*** Block opens ***
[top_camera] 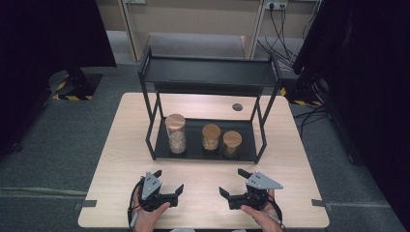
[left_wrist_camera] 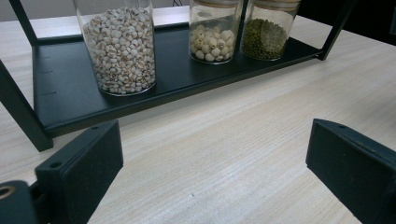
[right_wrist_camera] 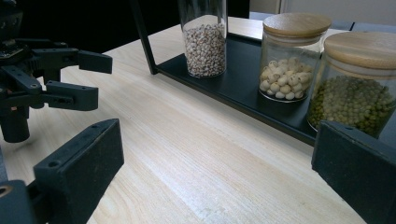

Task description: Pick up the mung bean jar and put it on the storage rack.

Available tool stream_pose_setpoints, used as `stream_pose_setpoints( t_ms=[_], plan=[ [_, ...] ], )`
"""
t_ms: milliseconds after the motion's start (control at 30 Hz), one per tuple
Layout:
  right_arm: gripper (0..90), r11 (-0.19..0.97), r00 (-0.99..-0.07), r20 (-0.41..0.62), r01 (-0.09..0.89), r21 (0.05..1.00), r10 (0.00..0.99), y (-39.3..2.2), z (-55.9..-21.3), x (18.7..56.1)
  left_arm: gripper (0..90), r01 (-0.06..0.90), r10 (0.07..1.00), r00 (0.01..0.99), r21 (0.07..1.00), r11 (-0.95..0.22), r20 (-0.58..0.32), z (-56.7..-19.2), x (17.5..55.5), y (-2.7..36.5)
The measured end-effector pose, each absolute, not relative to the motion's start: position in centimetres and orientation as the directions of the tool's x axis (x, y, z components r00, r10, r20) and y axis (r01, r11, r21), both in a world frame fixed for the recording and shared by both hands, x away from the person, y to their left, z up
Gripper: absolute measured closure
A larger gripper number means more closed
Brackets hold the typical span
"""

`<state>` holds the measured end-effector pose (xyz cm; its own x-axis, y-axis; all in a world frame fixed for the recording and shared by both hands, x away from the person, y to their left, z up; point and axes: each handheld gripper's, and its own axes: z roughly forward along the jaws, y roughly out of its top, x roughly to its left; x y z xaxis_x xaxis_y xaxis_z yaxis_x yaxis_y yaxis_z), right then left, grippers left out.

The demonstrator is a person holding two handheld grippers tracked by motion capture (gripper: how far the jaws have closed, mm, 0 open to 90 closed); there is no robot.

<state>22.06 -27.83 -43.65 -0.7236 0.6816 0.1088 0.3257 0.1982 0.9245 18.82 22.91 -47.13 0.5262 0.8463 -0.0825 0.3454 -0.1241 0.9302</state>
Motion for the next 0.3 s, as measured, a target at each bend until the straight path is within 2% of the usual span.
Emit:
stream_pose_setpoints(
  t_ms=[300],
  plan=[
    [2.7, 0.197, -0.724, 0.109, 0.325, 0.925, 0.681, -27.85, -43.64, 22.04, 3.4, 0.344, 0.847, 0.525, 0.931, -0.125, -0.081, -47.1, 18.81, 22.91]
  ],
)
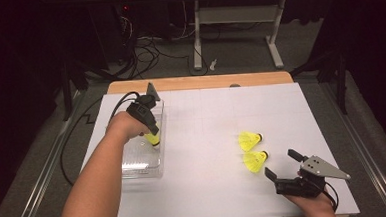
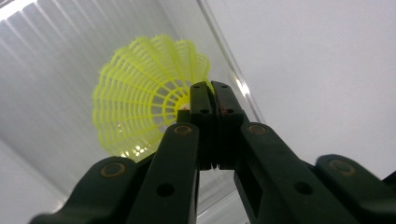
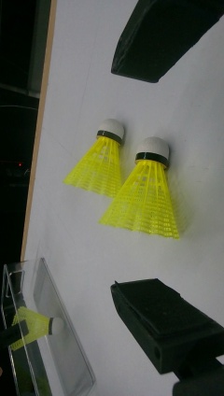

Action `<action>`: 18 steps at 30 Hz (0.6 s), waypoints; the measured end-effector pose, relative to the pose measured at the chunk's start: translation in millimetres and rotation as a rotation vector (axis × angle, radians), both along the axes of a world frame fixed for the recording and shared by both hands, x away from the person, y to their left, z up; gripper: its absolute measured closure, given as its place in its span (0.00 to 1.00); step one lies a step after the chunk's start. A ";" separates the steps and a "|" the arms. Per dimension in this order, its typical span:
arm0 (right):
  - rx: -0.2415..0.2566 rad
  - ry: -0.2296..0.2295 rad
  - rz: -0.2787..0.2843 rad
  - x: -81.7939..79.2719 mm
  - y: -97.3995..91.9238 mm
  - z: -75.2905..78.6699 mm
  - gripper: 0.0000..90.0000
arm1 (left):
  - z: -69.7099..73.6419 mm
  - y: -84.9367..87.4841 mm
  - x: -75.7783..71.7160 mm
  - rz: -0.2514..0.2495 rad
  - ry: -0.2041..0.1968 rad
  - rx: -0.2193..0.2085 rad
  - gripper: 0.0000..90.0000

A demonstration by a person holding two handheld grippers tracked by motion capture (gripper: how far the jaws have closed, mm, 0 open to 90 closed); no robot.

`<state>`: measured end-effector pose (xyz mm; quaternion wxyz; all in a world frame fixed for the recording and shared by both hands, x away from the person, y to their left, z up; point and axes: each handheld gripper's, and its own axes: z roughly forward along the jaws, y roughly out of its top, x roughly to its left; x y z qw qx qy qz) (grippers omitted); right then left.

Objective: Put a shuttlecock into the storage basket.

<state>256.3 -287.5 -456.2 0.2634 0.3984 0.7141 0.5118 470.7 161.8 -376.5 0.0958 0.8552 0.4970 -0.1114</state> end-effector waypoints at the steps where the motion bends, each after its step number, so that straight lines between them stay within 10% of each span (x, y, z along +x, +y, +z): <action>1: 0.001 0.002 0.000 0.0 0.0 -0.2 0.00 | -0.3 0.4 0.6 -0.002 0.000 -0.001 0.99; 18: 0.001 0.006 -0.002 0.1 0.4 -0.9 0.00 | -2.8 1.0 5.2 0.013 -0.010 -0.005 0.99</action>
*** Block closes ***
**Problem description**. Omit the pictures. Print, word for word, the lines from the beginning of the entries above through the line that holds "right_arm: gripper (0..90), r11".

**The completed task**.
[top_camera] 
[left_wrist_camera] 
[right_wrist_camera] 

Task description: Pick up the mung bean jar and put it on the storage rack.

Available tool stream_pose_setpoints, used as `stream_pose_setpoints( t_ms=[_], plan=[ [_, ...] ], )`
"""
t_ms: milliseconds after the motion's start (control at 30 Hz), one per tuple
Layout:
  right_arm: gripper (0..90), r11 (-0.19..0.97), r00 (-0.99..-0.07), r20 (-0.41..0.62), r01 (-0.09..0.89), r21 (0.05..1.00), r10 (0.00..0.99), y (-39.3..2.2), z (-55.9..-21.3), x (18.7..56.1)

No further output remains.